- Lance Henriksen as Bishop in Aliens (1986)
- First appearance: Aliens (1986)
- Last appearance: Aliens: Bishop (2023)
- Created by: James Cameron
- Portrayed by: Lance Henriksen

In-universe information
- Species: Android
- Occupation: Science officer

= Bishop (Aliens) =

Fictional character in the Alien franchise

Bishop, designated HS17B48XG5-D5, is a fictional character portrayed by Lance Henriksen in the science fiction film Aliens (1986). He is an android and the science officer of the Sulaco. Despite struggling to gain the trust of protagonist Ellen Ripley, who was traumatized when the android Ash betrayed her in the previous film, Bishop's actions and self-sacrifice ultimately enable her to survive.

==Fictional biography==
===Aliens===

Bishop (played by Lance Henriksen), the android executive officer assigned to the Sulaco, is primarily responsible for planetary maneuvering. When he introduces himself to Ripley, he says that his programming demands complete loyalty (unlike Ash); Ripley is initially distrustful. After most of the Colonial Marines are wiped out by the Aliens on LV-426, Bishop is a medic and technician who ensures that the company's dropship receives Ripley, Newt and Hicks. When he boards the Sulaco, he is impaled and bisected by the stowaway Alien queen. When Ripley defeats the queen by opening the airlock, Bishop saves Newt. He is placed into cryosleep with Ripley, Newt and Hicks.

===Alien 3===

When the Sulaco crashes into Fury 161 in Alien 3, Bishop is damaged beyond repair and thrown into the prison's landfill. Ripley later reactivates Bishop in order to access the black box recorder of the Sulaco, learning from him that there had been a xenomorph aboard the Sulaco, that it was now on the planet with them, and that this information had been transmitted directly to Weyland-Yutani. After giving Ripley the information she wanted, Bishop asked to be disconnected, stating that while he could be repaired, he would never be the top of the line android he once was; Ripley obliged him. His remains were later retrieved by the Weyland-Yutani Bio-Weapons Division that arrived on the planet to capture Ripley and the xenomorph, headed by Bishop's designer, Michael Bishop Weyland.

===Aliens: Bug Hunt===
Bishop's origin is detailed in the 2017 short story "Broken" by Rachel Caine, featured in the anthology Aliens: Bug Hunt. It is revealed in the novel that Bishop was named after the chess piece, given that the fellow identical synthetics he meets are given names based on chess pieces.

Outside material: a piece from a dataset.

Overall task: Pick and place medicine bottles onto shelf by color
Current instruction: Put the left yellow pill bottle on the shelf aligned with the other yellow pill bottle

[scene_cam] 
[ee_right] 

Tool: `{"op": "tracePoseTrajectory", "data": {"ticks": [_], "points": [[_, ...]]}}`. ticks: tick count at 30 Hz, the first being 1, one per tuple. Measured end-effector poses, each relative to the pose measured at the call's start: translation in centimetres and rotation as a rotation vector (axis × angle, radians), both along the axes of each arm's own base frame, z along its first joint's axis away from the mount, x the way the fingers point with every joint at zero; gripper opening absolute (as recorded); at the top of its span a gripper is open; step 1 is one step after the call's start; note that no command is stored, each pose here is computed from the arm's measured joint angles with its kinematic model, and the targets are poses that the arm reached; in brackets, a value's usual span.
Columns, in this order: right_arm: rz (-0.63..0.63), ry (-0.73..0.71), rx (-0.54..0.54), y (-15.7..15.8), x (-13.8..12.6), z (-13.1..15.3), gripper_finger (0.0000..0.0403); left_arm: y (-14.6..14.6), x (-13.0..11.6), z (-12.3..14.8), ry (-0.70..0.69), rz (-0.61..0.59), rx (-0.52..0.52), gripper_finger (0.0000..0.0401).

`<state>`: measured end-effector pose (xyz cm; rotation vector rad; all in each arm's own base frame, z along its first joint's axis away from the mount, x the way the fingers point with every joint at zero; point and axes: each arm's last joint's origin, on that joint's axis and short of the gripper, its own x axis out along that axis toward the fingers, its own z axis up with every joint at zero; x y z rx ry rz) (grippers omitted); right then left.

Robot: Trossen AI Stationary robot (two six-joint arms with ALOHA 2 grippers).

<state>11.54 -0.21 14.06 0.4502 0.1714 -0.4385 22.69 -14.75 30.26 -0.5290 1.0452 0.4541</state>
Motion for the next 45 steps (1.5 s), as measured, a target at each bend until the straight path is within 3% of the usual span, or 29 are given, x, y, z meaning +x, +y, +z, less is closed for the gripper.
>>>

Immediately after his activation, Bishop is quizzed by a technician named Dr. Sasaki to ensure he does not suffer from any potentially dangerous faults in his character programming. Sasaki releases Bishop into a room containing other similar androids, although she privately voices her concern that he may be flawed, possessing emotional capabilities exceeding his intended capacity, like that of the decommissioned "David" line. Noting the reactions of people around him to his unorthodox responses, Bishop decides that he is simply "different".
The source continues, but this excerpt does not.